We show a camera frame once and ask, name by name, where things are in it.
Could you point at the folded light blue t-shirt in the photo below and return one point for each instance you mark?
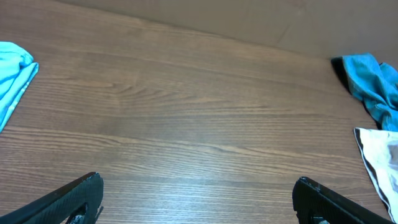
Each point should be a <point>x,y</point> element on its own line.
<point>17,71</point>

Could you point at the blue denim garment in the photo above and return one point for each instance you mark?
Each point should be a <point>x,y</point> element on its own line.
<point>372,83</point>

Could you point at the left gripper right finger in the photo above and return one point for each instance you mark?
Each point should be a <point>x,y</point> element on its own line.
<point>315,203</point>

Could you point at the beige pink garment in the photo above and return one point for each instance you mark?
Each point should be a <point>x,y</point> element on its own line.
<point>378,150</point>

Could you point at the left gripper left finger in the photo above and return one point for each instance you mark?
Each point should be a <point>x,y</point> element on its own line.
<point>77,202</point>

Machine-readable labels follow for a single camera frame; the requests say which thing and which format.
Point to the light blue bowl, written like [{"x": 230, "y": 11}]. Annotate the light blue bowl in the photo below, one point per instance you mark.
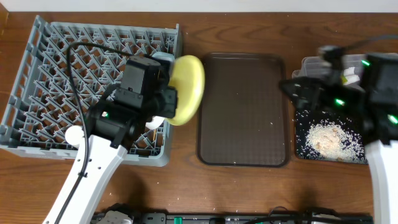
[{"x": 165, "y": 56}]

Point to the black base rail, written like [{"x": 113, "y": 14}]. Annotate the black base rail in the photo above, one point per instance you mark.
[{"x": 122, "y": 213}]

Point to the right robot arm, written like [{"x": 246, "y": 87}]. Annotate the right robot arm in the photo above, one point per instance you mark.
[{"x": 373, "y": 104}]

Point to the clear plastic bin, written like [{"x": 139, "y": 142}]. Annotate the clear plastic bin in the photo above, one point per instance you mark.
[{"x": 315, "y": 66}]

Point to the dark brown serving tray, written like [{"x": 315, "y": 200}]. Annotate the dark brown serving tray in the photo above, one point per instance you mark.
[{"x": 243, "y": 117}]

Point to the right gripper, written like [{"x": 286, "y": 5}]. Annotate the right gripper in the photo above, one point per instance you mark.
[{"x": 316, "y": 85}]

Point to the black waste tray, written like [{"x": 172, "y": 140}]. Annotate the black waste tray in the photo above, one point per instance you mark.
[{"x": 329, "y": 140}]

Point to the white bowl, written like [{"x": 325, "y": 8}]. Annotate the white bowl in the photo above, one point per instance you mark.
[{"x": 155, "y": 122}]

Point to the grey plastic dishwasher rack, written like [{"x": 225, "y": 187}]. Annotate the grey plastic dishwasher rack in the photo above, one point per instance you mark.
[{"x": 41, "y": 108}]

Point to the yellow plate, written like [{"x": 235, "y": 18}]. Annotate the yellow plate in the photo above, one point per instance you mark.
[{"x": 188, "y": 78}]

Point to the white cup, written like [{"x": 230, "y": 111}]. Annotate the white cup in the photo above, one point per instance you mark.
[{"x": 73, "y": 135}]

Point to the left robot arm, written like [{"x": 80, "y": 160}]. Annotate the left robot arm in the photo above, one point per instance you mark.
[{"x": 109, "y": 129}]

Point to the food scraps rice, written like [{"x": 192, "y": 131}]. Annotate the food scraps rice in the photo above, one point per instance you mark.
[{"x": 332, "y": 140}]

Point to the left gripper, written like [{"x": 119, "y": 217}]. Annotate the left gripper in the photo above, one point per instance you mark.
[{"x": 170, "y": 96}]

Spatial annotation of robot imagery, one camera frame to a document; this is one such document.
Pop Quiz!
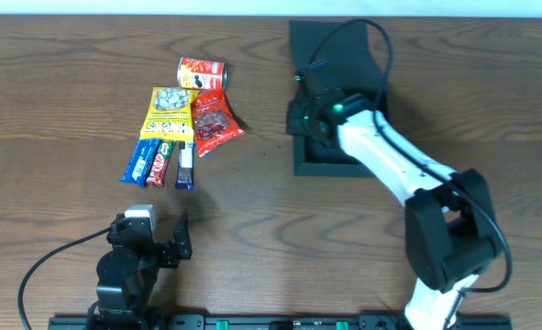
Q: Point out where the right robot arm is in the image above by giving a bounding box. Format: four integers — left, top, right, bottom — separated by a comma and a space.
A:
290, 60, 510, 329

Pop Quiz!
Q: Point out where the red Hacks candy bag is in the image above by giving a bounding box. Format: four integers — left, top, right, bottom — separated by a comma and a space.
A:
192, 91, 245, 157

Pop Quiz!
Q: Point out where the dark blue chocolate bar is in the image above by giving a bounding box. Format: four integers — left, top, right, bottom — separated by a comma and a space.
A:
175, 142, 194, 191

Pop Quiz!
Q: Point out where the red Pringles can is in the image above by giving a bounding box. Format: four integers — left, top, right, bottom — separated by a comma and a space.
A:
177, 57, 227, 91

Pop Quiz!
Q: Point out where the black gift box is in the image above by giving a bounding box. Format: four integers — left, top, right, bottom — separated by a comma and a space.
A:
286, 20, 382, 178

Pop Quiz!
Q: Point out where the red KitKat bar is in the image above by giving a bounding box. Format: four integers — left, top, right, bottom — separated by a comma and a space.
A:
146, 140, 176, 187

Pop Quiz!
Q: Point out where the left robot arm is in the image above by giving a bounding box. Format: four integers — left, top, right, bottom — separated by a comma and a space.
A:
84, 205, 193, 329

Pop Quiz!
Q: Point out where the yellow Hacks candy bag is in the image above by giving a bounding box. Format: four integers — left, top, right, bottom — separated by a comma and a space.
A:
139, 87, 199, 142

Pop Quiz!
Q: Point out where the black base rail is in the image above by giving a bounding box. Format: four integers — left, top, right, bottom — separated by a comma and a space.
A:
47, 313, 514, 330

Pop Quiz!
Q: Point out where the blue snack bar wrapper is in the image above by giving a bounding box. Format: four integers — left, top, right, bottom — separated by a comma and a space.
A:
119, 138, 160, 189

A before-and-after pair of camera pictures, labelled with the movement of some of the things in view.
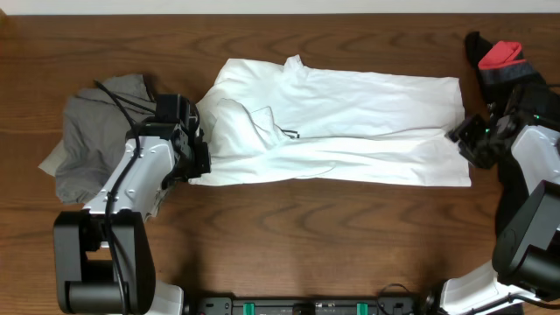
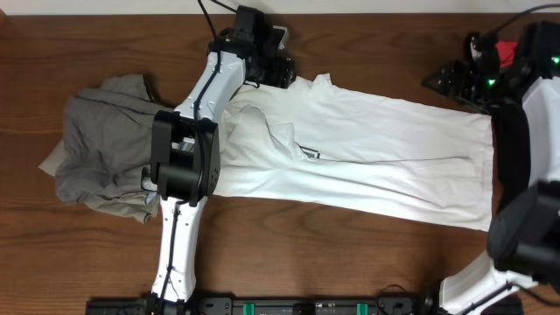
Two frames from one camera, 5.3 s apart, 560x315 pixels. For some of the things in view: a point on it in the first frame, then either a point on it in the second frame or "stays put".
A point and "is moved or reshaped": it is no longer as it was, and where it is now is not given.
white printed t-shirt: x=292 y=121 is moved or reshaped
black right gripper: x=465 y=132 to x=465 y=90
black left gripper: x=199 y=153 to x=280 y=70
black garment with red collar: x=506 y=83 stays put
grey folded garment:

# What to produce
Set the listing down in full and exactly. Pictures within it should not appear in the copy.

# Problem solution
We show a camera frame once and ask, name by name, where things are in it.
Could you point at the folded light blue t-shirt in the photo below and return one point for each instance you mark?
Each point should be a <point>x,y</point> element on its own line.
<point>17,71</point>

Could you point at the blue denim garment in the photo above and return one point for each instance you mark?
Each point should be a <point>x,y</point> element on its own line.
<point>372,83</point>

Could you point at the left gripper right finger in the photo above and return one point for each instance you mark?
Each point should be a <point>x,y</point> element on its own line.
<point>315,203</point>

Could you point at the beige pink garment in the photo above and return one point for each instance you mark?
Each point should be a <point>x,y</point> element on its own line.
<point>378,150</point>

Could you point at the left gripper left finger in the photo above and return one point for each instance you mark?
Each point should be a <point>x,y</point> element on its own line.
<point>77,202</point>

Machine-readable labels follow for a single camera frame; the requests say which thing and which format.
Point to the light blue bowl, written like [{"x": 230, "y": 11}]. Annotate the light blue bowl in the photo below, one point per instance you mark.
[{"x": 165, "y": 56}]

Point to the black base rail, written like [{"x": 113, "y": 14}]. Annotate the black base rail in the photo above, one point per instance you mark.
[{"x": 122, "y": 213}]

Point to the right robot arm, written like [{"x": 246, "y": 87}]. Annotate the right robot arm in the photo above, one point per instance you mark.
[{"x": 373, "y": 104}]

Point to the clear plastic bin, written like [{"x": 139, "y": 142}]. Annotate the clear plastic bin in the photo above, one point per instance you mark.
[{"x": 315, "y": 66}]

Point to the dark brown serving tray, written like [{"x": 315, "y": 200}]. Annotate the dark brown serving tray in the photo above, one point per instance you mark.
[{"x": 243, "y": 117}]

Point to the right gripper, written like [{"x": 286, "y": 5}]. Annotate the right gripper in the photo above, one point per instance you mark.
[{"x": 316, "y": 85}]

Point to the black waste tray, written like [{"x": 172, "y": 140}]. Annotate the black waste tray in the photo above, one point per instance you mark.
[{"x": 329, "y": 140}]

Point to the white bowl, written like [{"x": 325, "y": 8}]. Annotate the white bowl in the photo above, one point per instance you mark.
[{"x": 155, "y": 122}]

Point to the grey plastic dishwasher rack, written like [{"x": 225, "y": 187}]. Annotate the grey plastic dishwasher rack in the photo above, one point per instance you mark.
[{"x": 41, "y": 108}]

Point to the yellow plate, written like [{"x": 235, "y": 18}]. Annotate the yellow plate in the photo above, one point per instance you mark.
[{"x": 188, "y": 78}]

Point to the white cup, written like [{"x": 230, "y": 111}]. Annotate the white cup in the photo above, one point per instance you mark.
[{"x": 73, "y": 135}]

Point to the left robot arm, written like [{"x": 80, "y": 160}]. Annotate the left robot arm in the photo above, one point per instance you mark.
[{"x": 109, "y": 129}]

Point to the food scraps rice, written like [{"x": 192, "y": 131}]. Annotate the food scraps rice in the photo above, one point per instance you mark.
[{"x": 332, "y": 140}]

Point to the left gripper, written like [{"x": 119, "y": 217}]. Annotate the left gripper in the photo above, one point per instance you mark.
[{"x": 170, "y": 96}]

Spatial annotation of robot imagery, one camera frame to a document; this is one such document.
Pop Quiz!
Q: Point out where the right robot arm is in the image above by giving a bounding box. Format: four integers — left, top, right, bottom — separated by a comma and a space.
A:
290, 60, 510, 329

Pop Quiz!
Q: Point out where the red Hacks candy bag is in the image above by giving a bounding box. Format: four integers — left, top, right, bottom — separated by a comma and a space.
A:
192, 91, 245, 157

Pop Quiz!
Q: Point out where the dark blue chocolate bar is in the image above by giving a bounding box. Format: four integers — left, top, right, bottom — separated by a comma and a space.
A:
175, 142, 194, 191

Pop Quiz!
Q: Point out where the red Pringles can is in the image above by giving a bounding box. Format: four integers — left, top, right, bottom — separated by a comma and a space.
A:
177, 57, 227, 91

Pop Quiz!
Q: Point out where the black gift box is in the image above by giving a bounding box. Format: four integers — left, top, right, bottom — separated by a comma and a space.
A:
286, 20, 382, 178

Pop Quiz!
Q: Point out where the red KitKat bar is in the image above by giving a bounding box. Format: four integers — left, top, right, bottom — separated by a comma and a space.
A:
146, 140, 176, 187

Pop Quiz!
Q: Point out where the left robot arm is in the image above by giving a bounding box. Format: four integers — left, top, right, bottom — separated by a comma and a space.
A:
84, 205, 193, 329

Pop Quiz!
Q: Point out where the yellow Hacks candy bag is in the image above by giving a bounding box. Format: four integers — left, top, right, bottom — separated by a comma and a space.
A:
139, 87, 199, 142

Pop Quiz!
Q: Point out where the black base rail is in the image above by giving a bounding box. Format: four integers — left, top, right, bottom — separated by a comma and a space.
A:
47, 313, 514, 330

Pop Quiz!
Q: Point out where the blue snack bar wrapper is in the image above by giving a bounding box. Format: four integers — left, top, right, bottom — separated by a comma and a space.
A:
119, 138, 160, 189

A before-and-after pair of camera pictures, labelled with the movement of some of the things in view.
Two frames from one camera, 5.3 s apart, 560x315 pixels. For some of the things in view: a point on it in the first frame, then either a point on it in the second frame or "stays put".
A point and "is moved or reshaped": it is no longer as it was, and where it is now is not given.
white printed t-shirt: x=292 y=121 is moved or reshaped
black right gripper: x=465 y=132 to x=465 y=90
black left gripper: x=199 y=153 to x=280 y=70
black garment with red collar: x=506 y=83 stays put
grey folded garment:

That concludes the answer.